** DIRECTIONS FOR THIS TASK **
Reproduce all lines of the listing below in which the word "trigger" occurs.
┌──
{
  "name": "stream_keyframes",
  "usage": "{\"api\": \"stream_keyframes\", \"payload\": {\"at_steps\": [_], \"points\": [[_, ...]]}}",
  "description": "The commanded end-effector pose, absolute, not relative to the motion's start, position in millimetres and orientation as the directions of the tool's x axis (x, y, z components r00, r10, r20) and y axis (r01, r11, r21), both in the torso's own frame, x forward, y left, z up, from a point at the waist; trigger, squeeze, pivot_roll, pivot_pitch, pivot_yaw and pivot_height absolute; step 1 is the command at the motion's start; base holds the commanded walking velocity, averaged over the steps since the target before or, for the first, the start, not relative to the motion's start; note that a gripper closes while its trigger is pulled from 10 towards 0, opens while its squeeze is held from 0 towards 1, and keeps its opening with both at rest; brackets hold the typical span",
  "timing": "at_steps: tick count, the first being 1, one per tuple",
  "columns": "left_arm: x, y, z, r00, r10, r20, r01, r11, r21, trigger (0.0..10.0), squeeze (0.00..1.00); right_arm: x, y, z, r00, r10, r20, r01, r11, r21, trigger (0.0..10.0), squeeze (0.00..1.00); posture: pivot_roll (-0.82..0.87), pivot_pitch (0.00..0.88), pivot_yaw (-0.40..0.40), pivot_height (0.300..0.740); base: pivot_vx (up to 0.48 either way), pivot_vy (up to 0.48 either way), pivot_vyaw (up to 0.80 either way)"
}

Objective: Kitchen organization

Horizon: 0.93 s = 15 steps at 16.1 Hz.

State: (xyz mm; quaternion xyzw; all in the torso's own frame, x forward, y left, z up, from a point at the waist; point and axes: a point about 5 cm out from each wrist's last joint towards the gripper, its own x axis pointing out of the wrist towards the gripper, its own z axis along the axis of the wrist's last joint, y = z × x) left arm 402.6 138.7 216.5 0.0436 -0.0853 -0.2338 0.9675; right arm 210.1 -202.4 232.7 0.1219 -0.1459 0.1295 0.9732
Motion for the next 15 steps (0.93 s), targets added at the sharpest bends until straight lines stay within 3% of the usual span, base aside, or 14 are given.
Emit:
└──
** OUTPUT FOR THIS EXERCISE **
  "description": "The commanded end-effector pose, absolute, not relative to the motion's start, position in millimetres and orientation as the directions of the tool's x axis (x, y, z components r00, r10, r20) and y axis (r01, r11, r21), both in the torso's own frame, x forward, y left, z up, from a point at the waist; trigger, squeeze, pivot_roll, pivot_pitch, pivot_yaw and pivot_height absolute; step 1 is the command at the motion's start; base holds the commanded walking velocity, averaged over the steps since the target before or, for the first, the start, not relative to the motion's start; note that a gripper closes while its trigger is pulled from 10 towards 0, opens while its squeeze is held from 0 towards 1, and keeps its opening with both at rest; brackets hold the typical span",
  "columns": "left_arm: x, y, z, r00, r10, r20, r01, r11, r21, trigger (0.0..10.0), squeeze (0.00..1.00); right_arm: x, y, z, r00, r10, r20, r01, r11, r21, trigger (0.0..10.0), squeeze (0.00..1.00); posture: pivot_roll (-0.82..0.87), pivot_pitch (0.00..0.88), pivot_yaw (-0.40..0.40), pivot_height (0.300..0.740); base: pivot_vx (up to 0.48 either way), pivot_vy (up to 0.48 either way), pivot_vyaw (up to 0.80 either way)"

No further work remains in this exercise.